Data for the task below:
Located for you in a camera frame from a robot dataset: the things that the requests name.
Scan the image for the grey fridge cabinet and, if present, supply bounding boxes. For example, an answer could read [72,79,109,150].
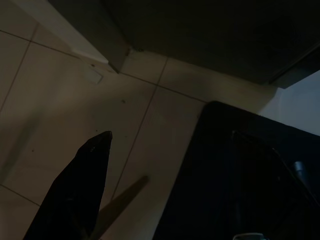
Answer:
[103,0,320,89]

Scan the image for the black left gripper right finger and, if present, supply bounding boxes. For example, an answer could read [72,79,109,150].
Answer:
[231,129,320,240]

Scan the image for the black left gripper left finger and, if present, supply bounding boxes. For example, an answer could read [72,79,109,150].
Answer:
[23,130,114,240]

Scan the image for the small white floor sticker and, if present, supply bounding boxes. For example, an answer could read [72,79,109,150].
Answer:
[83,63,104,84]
End of Data for the task.
Data for the task below:
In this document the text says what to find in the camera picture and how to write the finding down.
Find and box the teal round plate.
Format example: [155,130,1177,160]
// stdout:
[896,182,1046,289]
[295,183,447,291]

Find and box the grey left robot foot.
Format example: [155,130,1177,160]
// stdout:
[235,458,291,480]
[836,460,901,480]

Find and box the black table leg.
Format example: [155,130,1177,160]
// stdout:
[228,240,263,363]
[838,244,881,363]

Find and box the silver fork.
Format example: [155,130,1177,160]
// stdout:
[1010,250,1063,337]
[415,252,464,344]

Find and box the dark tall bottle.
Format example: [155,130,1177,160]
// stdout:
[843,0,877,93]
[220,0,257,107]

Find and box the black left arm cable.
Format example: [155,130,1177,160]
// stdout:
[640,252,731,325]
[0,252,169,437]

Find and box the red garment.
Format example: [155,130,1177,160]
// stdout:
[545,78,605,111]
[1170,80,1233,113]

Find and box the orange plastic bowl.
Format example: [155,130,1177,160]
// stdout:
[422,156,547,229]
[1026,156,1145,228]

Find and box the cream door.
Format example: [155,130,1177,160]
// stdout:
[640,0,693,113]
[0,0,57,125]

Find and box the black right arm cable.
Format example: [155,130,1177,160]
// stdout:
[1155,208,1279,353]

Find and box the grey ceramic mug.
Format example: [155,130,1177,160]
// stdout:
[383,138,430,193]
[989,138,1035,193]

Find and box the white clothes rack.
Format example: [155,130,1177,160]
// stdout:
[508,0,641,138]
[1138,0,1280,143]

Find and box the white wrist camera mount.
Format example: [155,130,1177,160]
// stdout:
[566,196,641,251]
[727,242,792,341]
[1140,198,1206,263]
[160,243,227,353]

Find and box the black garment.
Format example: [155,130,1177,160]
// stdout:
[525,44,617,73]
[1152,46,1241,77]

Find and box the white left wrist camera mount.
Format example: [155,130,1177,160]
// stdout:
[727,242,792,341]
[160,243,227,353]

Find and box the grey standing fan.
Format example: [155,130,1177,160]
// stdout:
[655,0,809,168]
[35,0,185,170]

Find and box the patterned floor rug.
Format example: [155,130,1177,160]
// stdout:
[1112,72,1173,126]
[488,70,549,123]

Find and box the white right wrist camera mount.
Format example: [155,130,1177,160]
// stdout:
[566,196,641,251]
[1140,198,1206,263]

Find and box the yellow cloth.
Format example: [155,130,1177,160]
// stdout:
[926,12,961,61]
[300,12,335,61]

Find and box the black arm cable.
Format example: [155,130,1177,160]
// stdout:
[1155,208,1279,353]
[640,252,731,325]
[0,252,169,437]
End of Data for the task.
Data for the task below:
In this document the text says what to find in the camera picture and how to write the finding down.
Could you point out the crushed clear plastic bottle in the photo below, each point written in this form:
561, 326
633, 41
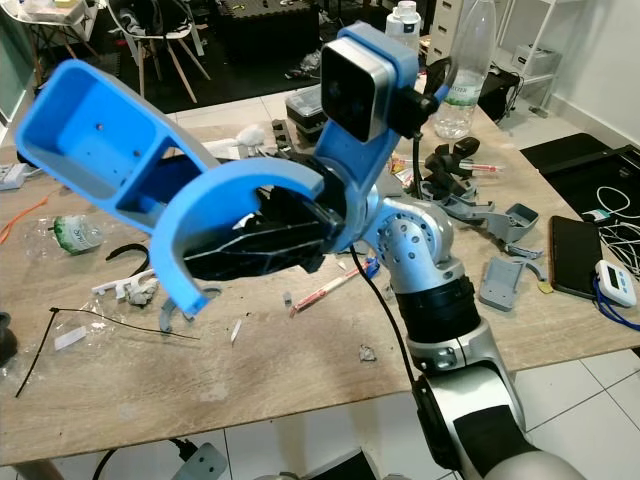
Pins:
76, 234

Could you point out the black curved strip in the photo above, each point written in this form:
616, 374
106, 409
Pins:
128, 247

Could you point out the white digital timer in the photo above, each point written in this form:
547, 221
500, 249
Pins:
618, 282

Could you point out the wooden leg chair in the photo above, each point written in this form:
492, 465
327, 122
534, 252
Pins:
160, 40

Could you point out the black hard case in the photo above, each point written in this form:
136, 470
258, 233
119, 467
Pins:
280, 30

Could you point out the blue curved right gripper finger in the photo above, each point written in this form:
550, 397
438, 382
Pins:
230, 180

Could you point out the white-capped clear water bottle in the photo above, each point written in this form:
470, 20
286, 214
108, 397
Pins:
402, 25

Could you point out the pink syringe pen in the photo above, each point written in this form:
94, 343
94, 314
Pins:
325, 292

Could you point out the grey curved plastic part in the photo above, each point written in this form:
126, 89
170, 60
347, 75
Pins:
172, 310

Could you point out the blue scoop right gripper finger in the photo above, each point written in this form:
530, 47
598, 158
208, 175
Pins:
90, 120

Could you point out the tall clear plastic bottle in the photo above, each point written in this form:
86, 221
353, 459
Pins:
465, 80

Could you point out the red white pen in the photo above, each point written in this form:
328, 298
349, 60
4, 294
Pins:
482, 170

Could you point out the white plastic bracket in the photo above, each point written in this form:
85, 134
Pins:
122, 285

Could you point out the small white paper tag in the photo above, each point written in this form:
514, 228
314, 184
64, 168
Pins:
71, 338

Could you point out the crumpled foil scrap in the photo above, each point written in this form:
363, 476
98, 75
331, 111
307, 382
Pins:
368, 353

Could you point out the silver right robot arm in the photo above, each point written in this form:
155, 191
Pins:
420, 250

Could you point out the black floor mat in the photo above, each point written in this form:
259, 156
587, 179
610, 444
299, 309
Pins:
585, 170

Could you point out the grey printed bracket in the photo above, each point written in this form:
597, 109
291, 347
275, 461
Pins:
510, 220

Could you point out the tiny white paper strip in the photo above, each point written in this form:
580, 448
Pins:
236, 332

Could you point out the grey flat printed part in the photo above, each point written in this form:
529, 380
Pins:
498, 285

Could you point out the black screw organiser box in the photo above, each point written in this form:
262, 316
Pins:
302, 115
End of Data for the task.
Task description =>
Using the entries above, return each line in which the word "clear" occurs.

Written answer =>
Could you point out the crushed clear plastic bottle in the photo below, each point written in this form:
Could you point out the white-capped clear water bottle in the photo above, each point written in this form:
Could you point out the tall clear plastic bottle in the photo above, each point written in this form:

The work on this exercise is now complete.